(Your objective) Only an exact, complete copy of the listing will serve as the answer.

(Data provided)
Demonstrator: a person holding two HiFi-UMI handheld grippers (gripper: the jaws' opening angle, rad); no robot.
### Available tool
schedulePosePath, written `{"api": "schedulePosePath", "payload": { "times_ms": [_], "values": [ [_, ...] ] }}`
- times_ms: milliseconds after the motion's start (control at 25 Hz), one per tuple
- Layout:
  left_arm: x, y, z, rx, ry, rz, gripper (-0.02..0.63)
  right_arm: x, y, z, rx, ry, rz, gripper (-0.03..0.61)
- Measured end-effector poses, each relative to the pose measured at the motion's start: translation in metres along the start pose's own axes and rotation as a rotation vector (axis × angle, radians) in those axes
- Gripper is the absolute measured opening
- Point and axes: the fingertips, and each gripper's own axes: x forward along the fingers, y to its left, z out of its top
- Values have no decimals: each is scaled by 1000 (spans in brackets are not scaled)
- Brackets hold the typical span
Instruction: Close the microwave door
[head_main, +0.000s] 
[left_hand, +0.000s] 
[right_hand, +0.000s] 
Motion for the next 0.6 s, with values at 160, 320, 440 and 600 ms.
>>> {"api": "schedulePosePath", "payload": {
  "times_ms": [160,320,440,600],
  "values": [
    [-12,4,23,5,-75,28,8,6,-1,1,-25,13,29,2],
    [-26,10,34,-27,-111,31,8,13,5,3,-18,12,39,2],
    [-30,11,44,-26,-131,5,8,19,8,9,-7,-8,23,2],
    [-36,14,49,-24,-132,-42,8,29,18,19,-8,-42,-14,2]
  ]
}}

(Result of the exercise)
Demonstrator: a person holding two HiFi-UMI handheld grippers (gripper: the jaws' opening angle, rad); no robot.
### Available tool
schedulePosePath, written `{"api": "schedulePosePath", "payload": { "times_ms": [_], "values": [ [_, ...] ] }}`
- times_ms: milliseconds after the motion's start (control at 25 Hz), one per tuple
- Layout:
  left_arm: x, y, z, rx, ry, rz, gripper (-0.02..0.63)
  right_arm: x, y, z, rx, ry, rz, gripper (-0.03..0.61)
- Measured end-effector poses, each relative to the pose measured at the motion's start: translation in metres along the start pose's own axes and rotation as a rotation vector (axis × angle, radians) in those axes
- Gripper is the absolute measured opening
- Point and axes: the fingertips, and each gripper's own axes: x forward along the fingers, y to its left, z out of its top
- Values have no decimals: each is scaled by 1000 (spans in brackets are not scaled)
- Brackets hold the typical span
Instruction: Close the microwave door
[head_main, +0.000s] 
[left_hand, +0.000s] 
[right_hand, +0.000s] 
Motion for the next 0.6 s, with values at 160, 320, 440 and 600 ms.
>>> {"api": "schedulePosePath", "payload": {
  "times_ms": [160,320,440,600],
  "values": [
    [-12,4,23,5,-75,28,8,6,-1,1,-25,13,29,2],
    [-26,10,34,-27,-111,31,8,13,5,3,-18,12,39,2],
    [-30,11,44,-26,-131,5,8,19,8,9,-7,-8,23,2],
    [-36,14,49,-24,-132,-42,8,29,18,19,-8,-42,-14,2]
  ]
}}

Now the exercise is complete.